My own recent research, published in the American Journal of Men’s Health, drew on a sample of 1,000 gay men from Atlanta, and showed that gay men who reported that they heard statements such as “being gay is not normal” in their youth were more likely as adults to have unprotected sex and to have sex while intoxicated or high. The study is among the first to demonstrate associations between stigma induced stress in childhood and negative health behaviors as adults that put them at risk for HIV infection.
There is already ample evidence to suggest that adult gay men and women experience poorer health relative to straight people.
For one thing, gay men have been more heavily affected by the AIDS epidemic than the general population. According to the Centers for Disease Control and Prevention, between 2006 and 2009, gay men — and other men who have sex with men — were the only risk group to experience an increase in HIV incidence. There also is a wealth of data showing that gay men and women are more likely to engage in smoking, alcohol and drug use, and experience poorer mental health.
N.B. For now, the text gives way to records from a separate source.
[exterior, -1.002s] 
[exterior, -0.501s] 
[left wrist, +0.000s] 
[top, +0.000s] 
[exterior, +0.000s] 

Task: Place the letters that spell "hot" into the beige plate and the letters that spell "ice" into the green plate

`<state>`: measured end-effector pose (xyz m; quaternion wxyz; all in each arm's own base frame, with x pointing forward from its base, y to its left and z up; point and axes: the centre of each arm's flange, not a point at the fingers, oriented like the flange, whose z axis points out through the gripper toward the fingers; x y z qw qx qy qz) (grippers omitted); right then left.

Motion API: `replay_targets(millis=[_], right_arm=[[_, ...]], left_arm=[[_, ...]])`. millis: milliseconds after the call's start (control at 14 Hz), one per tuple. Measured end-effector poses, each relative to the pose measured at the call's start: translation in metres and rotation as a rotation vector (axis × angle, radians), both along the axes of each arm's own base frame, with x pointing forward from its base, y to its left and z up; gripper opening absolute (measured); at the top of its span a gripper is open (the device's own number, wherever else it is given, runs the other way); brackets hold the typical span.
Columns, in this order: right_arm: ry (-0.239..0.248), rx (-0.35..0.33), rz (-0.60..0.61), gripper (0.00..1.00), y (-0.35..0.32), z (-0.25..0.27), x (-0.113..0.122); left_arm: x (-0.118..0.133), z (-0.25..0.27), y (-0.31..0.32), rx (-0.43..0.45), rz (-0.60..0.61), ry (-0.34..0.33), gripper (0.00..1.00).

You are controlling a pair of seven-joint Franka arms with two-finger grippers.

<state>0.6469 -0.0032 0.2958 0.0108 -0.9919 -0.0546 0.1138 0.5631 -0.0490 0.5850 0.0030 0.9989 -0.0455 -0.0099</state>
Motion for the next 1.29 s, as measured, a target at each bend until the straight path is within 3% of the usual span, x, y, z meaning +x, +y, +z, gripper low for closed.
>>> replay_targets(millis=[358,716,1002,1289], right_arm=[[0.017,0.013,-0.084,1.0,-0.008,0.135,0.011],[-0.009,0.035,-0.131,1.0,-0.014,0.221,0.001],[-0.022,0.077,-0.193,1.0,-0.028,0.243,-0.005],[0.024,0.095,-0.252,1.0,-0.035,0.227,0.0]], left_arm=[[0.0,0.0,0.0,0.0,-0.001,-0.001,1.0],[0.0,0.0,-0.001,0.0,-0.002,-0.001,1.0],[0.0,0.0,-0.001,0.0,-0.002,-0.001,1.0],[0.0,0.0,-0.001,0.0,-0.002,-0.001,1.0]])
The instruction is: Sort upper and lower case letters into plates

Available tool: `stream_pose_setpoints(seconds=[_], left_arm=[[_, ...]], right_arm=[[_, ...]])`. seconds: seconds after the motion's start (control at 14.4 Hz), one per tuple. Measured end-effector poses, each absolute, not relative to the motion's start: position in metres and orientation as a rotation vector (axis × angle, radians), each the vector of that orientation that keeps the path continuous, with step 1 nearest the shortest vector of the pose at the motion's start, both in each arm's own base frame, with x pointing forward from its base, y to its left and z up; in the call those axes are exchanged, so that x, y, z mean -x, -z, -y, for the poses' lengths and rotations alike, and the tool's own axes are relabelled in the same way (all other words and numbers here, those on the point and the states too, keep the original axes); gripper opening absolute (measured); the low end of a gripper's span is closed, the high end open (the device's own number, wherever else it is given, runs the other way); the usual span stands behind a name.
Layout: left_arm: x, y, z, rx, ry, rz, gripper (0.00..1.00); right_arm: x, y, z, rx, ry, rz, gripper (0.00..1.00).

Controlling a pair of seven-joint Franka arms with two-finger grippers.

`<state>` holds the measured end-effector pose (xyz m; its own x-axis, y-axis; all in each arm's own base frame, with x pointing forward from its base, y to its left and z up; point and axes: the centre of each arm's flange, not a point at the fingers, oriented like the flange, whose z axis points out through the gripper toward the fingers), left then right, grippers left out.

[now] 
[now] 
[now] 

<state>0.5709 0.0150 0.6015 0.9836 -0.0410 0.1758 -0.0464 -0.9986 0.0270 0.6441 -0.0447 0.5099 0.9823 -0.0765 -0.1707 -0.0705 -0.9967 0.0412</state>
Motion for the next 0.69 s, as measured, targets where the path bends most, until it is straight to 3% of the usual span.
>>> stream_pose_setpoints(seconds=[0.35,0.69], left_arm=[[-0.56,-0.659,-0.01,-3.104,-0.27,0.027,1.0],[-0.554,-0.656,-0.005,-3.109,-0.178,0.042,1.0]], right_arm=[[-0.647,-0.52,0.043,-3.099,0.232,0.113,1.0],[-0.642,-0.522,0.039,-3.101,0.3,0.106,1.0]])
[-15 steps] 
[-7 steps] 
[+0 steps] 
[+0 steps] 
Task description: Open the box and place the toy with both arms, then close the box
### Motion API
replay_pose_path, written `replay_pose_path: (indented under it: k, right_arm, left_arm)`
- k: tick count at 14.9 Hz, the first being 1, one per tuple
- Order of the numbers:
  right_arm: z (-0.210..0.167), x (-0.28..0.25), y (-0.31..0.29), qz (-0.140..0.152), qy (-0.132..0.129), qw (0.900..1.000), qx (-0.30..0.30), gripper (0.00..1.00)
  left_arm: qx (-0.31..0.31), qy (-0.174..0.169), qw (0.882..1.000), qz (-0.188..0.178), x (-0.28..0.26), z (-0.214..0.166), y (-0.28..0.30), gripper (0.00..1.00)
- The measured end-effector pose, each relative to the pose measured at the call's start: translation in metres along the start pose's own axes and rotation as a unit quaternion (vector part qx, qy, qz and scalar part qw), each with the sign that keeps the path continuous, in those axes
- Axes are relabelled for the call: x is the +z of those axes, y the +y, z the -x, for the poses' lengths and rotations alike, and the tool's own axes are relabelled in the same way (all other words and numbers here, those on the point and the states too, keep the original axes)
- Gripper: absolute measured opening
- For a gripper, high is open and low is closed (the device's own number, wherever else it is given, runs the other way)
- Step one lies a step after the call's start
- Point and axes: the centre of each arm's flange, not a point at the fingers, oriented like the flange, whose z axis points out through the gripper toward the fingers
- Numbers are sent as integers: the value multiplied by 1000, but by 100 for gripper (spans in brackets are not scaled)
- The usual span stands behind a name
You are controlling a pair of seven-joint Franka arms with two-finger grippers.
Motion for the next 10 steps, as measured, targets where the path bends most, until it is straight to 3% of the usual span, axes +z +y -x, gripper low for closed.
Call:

A study of 577 gay adults by Sean McCabe and colleagues at the University of Michigan showed that gay adults who experience discrimination are nearly four times more likely to experience substance abuse disorders, while Diana Burgess and colleagues at the University of Minnesota noted that compared with heterosexuals, gay adults are 68% more likely to experience depression and 56% more likely to experience anxiety.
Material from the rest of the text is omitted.